- _Required work_: Reproduce, please, only the lines from the first line below to the line containing "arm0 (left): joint", inclusive.

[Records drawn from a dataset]
╔══
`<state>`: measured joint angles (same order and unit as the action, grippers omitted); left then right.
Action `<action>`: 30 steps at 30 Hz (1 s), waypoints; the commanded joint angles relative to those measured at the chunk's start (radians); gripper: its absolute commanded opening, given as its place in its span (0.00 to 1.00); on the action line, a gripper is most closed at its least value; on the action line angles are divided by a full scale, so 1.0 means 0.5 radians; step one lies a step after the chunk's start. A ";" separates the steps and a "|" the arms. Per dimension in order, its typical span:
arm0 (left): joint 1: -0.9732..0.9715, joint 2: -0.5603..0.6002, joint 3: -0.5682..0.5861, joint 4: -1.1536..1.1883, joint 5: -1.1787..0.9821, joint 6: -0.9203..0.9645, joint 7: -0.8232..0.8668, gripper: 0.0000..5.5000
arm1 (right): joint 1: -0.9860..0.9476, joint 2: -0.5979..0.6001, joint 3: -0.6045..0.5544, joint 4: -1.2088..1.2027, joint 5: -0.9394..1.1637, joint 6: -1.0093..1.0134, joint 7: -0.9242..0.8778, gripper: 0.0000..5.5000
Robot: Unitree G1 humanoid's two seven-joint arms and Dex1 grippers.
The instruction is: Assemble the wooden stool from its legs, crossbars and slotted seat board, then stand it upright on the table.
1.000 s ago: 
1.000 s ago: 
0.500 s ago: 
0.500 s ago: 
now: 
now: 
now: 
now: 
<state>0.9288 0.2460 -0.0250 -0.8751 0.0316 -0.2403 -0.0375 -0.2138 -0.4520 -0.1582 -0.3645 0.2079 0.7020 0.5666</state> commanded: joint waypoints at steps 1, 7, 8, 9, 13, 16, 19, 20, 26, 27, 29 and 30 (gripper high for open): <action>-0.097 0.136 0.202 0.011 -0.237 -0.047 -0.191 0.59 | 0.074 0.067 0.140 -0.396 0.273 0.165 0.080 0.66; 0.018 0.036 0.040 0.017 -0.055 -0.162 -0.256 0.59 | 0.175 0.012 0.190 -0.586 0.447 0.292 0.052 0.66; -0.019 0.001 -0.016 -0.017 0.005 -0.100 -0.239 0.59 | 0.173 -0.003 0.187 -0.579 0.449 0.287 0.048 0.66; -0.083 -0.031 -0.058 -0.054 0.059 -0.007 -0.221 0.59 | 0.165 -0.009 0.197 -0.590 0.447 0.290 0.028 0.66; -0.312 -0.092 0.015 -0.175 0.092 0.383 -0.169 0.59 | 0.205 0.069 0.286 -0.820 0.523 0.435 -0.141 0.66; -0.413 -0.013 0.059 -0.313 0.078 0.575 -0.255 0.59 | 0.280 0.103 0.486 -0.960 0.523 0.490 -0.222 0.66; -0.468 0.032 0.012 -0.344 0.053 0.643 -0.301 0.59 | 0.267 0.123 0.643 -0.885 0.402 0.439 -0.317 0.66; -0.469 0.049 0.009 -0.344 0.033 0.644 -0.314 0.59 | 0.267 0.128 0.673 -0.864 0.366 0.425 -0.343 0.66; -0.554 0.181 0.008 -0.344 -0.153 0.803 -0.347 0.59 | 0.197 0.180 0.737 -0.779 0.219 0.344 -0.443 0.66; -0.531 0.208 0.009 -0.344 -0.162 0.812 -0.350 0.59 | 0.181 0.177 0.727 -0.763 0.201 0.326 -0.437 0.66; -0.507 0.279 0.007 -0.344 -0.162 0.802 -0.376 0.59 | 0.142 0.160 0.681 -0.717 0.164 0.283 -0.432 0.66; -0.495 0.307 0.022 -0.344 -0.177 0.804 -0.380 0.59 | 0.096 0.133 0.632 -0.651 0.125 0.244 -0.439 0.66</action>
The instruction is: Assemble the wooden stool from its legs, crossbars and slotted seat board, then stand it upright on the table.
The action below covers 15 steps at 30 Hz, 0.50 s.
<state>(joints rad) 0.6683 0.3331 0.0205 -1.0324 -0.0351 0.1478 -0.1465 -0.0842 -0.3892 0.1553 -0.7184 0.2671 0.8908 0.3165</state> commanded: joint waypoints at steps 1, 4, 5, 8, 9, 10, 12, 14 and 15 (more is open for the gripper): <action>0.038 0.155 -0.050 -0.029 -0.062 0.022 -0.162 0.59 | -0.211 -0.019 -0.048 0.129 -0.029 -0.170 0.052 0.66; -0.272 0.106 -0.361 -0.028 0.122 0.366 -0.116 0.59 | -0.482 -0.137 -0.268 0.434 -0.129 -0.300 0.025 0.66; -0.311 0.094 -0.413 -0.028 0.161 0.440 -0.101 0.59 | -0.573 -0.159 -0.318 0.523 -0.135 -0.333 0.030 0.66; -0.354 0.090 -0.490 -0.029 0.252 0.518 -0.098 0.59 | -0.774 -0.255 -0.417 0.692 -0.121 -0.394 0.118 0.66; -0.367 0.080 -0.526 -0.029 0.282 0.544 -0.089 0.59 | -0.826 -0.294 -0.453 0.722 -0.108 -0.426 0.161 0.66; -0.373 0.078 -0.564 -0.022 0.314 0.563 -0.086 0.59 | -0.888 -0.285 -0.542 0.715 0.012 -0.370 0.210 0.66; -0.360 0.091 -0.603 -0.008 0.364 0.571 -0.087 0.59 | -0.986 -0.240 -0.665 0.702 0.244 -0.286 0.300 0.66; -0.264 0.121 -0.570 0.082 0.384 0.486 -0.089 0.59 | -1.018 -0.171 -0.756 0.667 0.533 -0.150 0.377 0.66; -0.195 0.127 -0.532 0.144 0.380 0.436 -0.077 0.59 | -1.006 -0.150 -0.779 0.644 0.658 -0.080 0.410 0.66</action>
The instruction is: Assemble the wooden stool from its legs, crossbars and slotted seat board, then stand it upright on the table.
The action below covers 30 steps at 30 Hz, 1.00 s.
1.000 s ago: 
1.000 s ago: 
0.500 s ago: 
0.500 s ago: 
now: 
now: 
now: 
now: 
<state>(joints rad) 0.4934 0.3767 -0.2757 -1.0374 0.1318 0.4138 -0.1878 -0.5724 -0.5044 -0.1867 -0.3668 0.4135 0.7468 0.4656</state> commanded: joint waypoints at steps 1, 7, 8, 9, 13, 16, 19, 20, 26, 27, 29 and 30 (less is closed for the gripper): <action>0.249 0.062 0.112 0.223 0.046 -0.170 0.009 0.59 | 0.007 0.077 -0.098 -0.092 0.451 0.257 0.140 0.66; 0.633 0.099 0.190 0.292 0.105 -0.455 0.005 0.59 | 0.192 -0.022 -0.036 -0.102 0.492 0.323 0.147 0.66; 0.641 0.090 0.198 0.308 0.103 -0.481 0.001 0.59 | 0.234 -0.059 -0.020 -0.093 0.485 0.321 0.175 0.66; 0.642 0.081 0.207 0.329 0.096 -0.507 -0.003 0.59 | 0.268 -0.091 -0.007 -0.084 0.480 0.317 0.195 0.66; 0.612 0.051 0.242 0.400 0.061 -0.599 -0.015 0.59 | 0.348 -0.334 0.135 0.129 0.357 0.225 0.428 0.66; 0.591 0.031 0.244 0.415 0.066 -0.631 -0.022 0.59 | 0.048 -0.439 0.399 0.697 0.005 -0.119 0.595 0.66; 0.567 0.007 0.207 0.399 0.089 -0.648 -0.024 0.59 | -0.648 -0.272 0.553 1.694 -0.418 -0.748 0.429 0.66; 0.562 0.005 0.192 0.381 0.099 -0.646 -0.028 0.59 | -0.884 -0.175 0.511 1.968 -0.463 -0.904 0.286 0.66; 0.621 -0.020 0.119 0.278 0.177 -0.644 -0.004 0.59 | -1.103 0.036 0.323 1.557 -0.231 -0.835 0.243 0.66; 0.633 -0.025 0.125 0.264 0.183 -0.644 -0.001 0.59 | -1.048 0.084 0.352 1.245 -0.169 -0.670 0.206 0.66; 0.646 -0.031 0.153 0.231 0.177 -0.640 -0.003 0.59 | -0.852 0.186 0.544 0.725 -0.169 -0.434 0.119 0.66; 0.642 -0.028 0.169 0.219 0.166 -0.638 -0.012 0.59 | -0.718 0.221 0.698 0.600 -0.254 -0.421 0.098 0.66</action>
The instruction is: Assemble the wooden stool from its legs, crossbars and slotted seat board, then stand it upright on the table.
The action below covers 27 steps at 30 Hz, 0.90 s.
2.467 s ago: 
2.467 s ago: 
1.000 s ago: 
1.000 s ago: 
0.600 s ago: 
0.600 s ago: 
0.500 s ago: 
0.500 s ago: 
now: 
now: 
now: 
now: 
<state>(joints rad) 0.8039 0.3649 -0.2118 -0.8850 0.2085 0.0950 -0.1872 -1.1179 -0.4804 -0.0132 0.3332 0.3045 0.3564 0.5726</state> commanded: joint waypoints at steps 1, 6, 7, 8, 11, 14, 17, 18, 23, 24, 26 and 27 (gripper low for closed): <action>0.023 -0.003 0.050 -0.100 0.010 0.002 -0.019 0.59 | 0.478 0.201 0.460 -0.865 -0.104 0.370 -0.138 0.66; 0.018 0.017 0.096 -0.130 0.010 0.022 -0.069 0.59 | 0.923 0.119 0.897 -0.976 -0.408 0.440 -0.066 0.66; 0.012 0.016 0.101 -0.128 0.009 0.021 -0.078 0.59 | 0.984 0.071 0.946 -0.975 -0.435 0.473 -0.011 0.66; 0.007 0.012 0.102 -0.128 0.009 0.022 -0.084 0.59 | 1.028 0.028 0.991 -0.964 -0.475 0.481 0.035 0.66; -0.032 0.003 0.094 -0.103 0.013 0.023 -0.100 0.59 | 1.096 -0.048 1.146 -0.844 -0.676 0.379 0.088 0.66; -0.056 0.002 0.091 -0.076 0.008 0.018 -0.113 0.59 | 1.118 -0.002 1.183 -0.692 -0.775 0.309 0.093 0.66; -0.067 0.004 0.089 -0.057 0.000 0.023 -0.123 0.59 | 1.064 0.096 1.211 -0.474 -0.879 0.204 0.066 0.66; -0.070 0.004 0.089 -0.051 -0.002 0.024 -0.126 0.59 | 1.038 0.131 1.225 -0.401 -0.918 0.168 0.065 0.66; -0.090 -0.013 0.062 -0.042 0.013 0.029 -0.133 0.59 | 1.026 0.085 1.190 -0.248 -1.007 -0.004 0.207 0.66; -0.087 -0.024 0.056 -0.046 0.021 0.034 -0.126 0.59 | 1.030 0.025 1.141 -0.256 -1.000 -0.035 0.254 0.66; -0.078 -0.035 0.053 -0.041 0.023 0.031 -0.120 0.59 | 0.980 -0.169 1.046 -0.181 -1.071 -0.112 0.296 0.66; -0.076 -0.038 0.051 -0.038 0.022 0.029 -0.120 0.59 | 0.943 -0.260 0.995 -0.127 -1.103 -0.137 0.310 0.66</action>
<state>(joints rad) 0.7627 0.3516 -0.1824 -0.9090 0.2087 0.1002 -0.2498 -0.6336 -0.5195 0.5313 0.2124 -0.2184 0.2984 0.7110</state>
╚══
- _Task response_:
`<state>`: measured joint angles (same order and unit as the action, grippers omitted); left then right.
Action `<action>`: 30 steps at 30 Hz (1 s), waypoints; the commanded joint angles relative to those measured at the chunk's start (radians); gripper: its absolute commanded opening, given as its place in its span (0.00 to 1.00); on the action line, a gripper is most closed at its least value; on the action line angles are divided by a full scale, so 1.0 means 0.5 radians; step one lies a step after the chunk's start. A ";" separates the steps and a "|" the arms. Per dimension in order, its typical span:
arm0 (left): joint 1: -0.9732..0.9715, joint 2: -0.5603..0.6002, joint 3: -0.5682..0.5861, joint 4: -1.1536..1.1883, joint 5: -1.1787..0.9821, joint 6: -0.9203..0.9645, joint 7: -0.8232..0.8668, gripper: 0.0000..5.5000

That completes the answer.